Data items
------------------------------------------------------------

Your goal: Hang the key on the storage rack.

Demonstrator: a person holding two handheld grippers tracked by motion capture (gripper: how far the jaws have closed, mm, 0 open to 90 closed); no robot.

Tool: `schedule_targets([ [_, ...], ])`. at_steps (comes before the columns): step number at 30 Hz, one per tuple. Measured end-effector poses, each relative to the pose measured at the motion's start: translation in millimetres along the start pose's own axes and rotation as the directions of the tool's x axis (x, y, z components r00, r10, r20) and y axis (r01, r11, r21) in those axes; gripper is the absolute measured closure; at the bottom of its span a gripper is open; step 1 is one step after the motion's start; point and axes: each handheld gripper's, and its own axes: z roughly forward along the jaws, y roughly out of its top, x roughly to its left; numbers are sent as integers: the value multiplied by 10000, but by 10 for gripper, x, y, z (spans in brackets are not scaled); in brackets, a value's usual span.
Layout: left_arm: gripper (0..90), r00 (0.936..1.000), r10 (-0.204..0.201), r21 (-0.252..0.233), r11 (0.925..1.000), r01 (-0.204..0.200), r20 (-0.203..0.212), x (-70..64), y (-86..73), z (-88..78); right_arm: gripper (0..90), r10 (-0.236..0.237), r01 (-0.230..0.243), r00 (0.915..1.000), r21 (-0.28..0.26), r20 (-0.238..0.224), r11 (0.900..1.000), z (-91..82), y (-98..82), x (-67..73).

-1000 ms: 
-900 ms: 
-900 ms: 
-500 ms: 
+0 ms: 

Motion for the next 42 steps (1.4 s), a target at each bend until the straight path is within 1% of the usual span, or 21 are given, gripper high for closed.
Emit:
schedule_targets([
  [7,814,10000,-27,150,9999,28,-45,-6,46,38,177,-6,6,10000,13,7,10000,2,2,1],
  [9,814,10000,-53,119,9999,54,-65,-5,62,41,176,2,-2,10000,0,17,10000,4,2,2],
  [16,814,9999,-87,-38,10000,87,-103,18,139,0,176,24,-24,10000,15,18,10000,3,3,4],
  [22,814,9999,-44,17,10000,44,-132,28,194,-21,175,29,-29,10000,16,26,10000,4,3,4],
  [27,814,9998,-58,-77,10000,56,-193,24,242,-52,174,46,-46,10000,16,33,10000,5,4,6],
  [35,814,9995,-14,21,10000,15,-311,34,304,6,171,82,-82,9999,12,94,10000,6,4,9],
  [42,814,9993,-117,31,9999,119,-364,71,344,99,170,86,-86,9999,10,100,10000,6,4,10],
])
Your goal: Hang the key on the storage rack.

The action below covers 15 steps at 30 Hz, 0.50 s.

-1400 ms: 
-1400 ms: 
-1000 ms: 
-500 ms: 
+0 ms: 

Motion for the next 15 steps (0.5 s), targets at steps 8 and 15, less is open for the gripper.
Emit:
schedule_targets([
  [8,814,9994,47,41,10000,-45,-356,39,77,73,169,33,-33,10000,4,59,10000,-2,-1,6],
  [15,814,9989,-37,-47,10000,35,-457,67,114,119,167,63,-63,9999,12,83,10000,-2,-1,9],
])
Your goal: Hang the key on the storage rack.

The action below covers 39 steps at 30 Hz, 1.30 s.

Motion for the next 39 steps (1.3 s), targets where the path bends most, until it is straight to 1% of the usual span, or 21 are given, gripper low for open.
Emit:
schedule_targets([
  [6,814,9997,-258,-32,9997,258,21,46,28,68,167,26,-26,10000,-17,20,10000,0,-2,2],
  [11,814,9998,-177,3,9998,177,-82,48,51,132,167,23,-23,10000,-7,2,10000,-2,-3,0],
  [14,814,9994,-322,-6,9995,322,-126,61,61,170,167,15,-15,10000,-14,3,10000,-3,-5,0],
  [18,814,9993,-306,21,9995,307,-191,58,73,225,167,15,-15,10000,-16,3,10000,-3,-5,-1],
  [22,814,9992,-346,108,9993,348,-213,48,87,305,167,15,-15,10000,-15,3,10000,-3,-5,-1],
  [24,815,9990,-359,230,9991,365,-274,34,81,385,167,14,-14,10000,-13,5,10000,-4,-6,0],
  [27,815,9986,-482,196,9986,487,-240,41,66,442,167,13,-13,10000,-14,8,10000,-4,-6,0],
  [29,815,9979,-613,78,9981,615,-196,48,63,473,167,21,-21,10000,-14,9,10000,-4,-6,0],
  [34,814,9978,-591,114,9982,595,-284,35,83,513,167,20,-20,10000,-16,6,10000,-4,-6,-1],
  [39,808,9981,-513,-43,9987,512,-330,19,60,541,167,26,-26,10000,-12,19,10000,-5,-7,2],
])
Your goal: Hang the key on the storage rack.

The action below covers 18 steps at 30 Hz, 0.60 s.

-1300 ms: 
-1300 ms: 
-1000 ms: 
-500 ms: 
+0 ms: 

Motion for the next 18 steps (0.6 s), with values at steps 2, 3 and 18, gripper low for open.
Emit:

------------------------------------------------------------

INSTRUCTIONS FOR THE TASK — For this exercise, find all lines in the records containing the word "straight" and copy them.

TASK ANSWER —
Motion for the next 42 steps (1.4 s), a target at each bend until the straight path is within 1% of the usual span, or 21 are given, gripper high for closed.
Motion for the next 39 steps (1.3 s), targets where the path bends most, until it is straight to 1% of the usual span, or 21 are given, gripper low for open.

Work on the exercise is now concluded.